- [WORK ORDER] The required copy runs from the first line of the material through the line containing "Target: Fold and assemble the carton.", exactly as written and without pictures.

- [DATASET CONTENT]
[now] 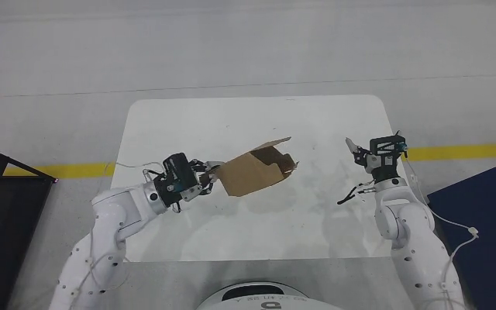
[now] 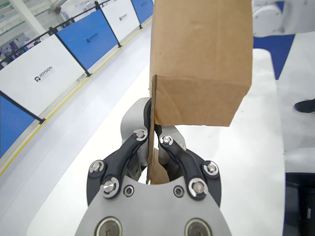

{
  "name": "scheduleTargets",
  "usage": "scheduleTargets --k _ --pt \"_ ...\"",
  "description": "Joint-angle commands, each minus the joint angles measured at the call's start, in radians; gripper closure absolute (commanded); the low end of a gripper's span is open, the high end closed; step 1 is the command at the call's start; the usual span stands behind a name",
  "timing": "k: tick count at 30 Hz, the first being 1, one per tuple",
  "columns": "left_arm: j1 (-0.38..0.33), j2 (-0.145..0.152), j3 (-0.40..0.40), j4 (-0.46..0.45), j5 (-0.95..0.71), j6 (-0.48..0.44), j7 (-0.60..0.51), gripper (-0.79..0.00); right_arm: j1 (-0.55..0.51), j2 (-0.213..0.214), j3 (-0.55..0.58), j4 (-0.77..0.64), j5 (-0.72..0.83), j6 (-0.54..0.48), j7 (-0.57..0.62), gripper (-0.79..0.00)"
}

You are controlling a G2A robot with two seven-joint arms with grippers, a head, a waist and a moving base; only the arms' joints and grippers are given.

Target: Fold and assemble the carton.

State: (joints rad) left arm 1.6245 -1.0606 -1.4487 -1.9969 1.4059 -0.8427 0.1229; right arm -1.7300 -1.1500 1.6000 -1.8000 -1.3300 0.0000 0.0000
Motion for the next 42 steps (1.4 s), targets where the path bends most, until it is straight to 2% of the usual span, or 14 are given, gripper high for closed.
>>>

- [ANSWER BELOW]
[now] 
[now] 

{
  "name": "scheduleTargets",
  "usage": "scheduleTargets --k _ --pt \"_ ...\"",
  "description": "Joint-angle commands, each minus the joint angles measured at the call's start, in radians; gripper closure absolute (commanded); the low end of a gripper's span is open, the high end closed; step 1 is the command at the call's start; the usual span stands behind a name",
  "timing": "k: tick count at 30 Hz, the first being 1, one per tuple",
  "columns": "left_arm: j1 (-0.38..0.33), j2 (-0.145..0.152), j3 (-0.40..0.40), j4 (-0.46..0.45), j5 (-0.95..0.71), j6 (-0.48..0.44), j7 (-0.60..0.51), gripper (-0.79..0.00); right_arm: j1 (-0.55..0.51), j2 (-0.213..0.214), j3 (-0.55..0.58), j4 (-0.77..0.64), j5 (-0.72..0.83), j6 (-0.54..0.48), j7 (-0.57..0.62), gripper (-0.79..0.00)"
}

You are controlling a G2A robot with two seven-joint arms with grippers, a head, a waist and a moving base; only the arms' joints and grippers are given.

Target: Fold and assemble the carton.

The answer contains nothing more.